Dr. Sood said, the most common symptoms of UTI are:
- Polyuria- if you’re having frequent urges to urinate
- Polydipsia- a feeling of extreme thirstiness
- Polyphagia- Excessive hunger
Other symptom in diabetes patients may include a sudden loss of weight, implying that diabetes is not controlled. If there is a burning sensation along with fever, you should immediately consult a doctor, says Dr Sood.
The symptoms of urinary tract infection may include frequent urination, pain, or burning with urination, and change in color of urine.
- Women may complain of an increased sensation of pressure above their pubic bone.
- Men may feel fullness in the rectum.
- Some other additional symptoms may occur, including nausea, back pain, and frequent episodes of high-grade fever.
- Because women have shorter urethras, they are more susceptible to UTIs than men.
Diabetes is a common and significant reason behind the risk of getting recurrent urinary infections in both men and women.
Glucose is the source of energy for cells.
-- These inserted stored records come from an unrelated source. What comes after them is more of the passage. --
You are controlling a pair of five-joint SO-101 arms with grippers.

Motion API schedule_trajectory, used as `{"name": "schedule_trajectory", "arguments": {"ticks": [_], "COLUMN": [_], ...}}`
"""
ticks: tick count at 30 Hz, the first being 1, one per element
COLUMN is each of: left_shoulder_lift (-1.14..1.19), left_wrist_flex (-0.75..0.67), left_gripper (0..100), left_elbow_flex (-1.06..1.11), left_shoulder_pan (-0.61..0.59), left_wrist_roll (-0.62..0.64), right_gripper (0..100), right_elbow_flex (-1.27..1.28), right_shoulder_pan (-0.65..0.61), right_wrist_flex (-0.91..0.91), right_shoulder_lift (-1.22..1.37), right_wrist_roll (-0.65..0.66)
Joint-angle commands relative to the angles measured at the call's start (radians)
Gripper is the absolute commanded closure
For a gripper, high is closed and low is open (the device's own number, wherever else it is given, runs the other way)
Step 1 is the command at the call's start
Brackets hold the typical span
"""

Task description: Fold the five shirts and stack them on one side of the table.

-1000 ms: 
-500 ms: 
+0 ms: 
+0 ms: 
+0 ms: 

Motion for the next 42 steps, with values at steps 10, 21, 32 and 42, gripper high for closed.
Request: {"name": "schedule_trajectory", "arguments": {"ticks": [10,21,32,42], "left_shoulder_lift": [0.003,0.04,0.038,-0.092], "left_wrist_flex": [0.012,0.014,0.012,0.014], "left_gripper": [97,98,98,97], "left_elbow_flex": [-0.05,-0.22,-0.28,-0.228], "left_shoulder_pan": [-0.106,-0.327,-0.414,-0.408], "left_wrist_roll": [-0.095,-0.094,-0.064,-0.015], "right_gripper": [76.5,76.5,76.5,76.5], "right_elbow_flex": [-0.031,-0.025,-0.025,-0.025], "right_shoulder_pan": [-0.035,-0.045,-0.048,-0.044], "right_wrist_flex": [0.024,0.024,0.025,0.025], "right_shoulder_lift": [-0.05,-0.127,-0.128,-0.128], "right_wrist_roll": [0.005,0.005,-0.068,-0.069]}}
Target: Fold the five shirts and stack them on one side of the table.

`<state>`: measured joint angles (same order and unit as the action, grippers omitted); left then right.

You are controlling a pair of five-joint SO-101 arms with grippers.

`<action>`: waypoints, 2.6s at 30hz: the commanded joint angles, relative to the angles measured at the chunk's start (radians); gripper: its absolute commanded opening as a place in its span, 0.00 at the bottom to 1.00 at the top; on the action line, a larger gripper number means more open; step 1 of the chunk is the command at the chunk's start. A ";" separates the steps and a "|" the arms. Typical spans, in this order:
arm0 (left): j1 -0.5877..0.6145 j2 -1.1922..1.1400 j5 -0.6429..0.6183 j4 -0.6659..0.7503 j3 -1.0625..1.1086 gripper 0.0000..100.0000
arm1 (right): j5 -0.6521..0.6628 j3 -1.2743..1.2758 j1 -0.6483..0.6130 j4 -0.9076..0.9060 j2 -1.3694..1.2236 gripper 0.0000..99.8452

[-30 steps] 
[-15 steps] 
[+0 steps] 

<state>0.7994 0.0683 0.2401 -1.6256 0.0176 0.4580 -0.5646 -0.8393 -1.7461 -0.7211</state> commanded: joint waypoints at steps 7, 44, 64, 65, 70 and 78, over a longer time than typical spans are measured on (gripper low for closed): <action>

When our body breaks down food, glucose starts entering the bloodstream. A hormone called insulin which is produced by the pancreas must be present for the glucose to enter the cells.
Moreover, diabetes causes insulin resistance and without enough insulin, glucose remains in the blood. The presence of extra glucose in the bloodstream can increase the risk of several diseases including cardiovascular disease, stroke, chronic kidney disease, foot ulcers, damage to the eyes, diabetic ketoacidosis, and even urinary tract infections.
What is the correlation between UTIs and diabetes?
There is a correlation between urinary tract infections and diabetes. Diabetes may worsen the urological conditions as it can interrupt blood flow and compromise nervous sensory and motor functions in the body.
Also, diabetes can impact the function of bladder. As a result, urine stays in the bladder for a longer period and becomes a breeding ground for bacteria.
According to research findings, these infections become critical and have worse outcomes for people who have type 2 diabetes.
Take these precautions to prevent urinary tract infections if you have diabetes:
- Drink enough water every day
- Keep your blood sugar level under control
- Keep your private parts clean
- Avoid using public toilets
- Do not hold your urine for prolonged intervals
- Manage diabetes to stay safe from UTIs and other related problems.